Muslim extremists have fought police and government troops in Sinai’s north-east corner for years, but the frequency and deadliness of their attacks increased after Mohammed Morsi, a member of the now-banned Muslim Brotherhood, was ousted from the presidency in 2013.

Morsi was in power for just a year when he was removed by the military, then led by Mr El Sisi, amid a wave of street protests against his divisive rule.

The Sinai insurgency has quietened significantly following a major military offensive launched in 2018, backed by tanks, fighters jets and helicopter gunships.

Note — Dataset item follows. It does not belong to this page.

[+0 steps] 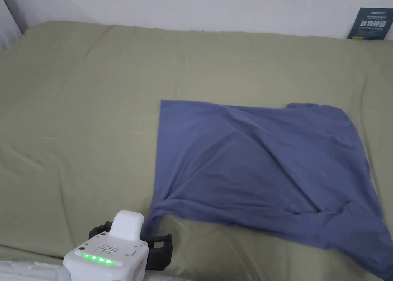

Squeezed out of their strongholds and shunned by local tribes, the extremists have since resorted to the abduction and execution of alleged army informants or tribesmen known to support the government. They have also targeted members of the small Christian community in Sinai and remote army posts.

Mr El Sisi said last month that Egypt's war against terrorism had cost the treasury at least one billion pounds (about $33 million) a month since 2011.

Last year, he said the army and police had lost 3,277 men fighting militants since 2013, with another 12,280 service members sustaining injuries that prevented them from returning to active duty.

“We will never again tolerate this … We will never let anyone raise a weapon against the state ever again because the price we paid was very high. We will be very, very ruthless with anyone who raises a weapon against the state,” Mr El Sisi said on Saturday.

Cars on Cairo highway pass beneath a billboard showing an advertisement for a 2022 television series in which actor Yasser Galal plays Egyptian President Abdel Fattah El Sisi. AFP
Cars on Cairo highway pass beneath a billboard showing an advertisement for a 2022 television series in which actor Yasser Galal plays Egyptian President Abdel Fattah El Sisi. AFP

“The fighting here was nothing less than all the fighting Egypt did over the years. What was done in this war is not less than what was done in the October war,” he said on Saturday, alluding to the 1973 Arab-Israeli war when Egyptian troops stormed Israeli defences on the east bank of the Suez Canal in Sinai.

The last war between Egypt and Israel, the 1973 conflict is hailed by Egyptians as a historic triumph that avenged the country’s humiliating loss of the Sinai Peninsula to Israel in the 1967 Middle East war.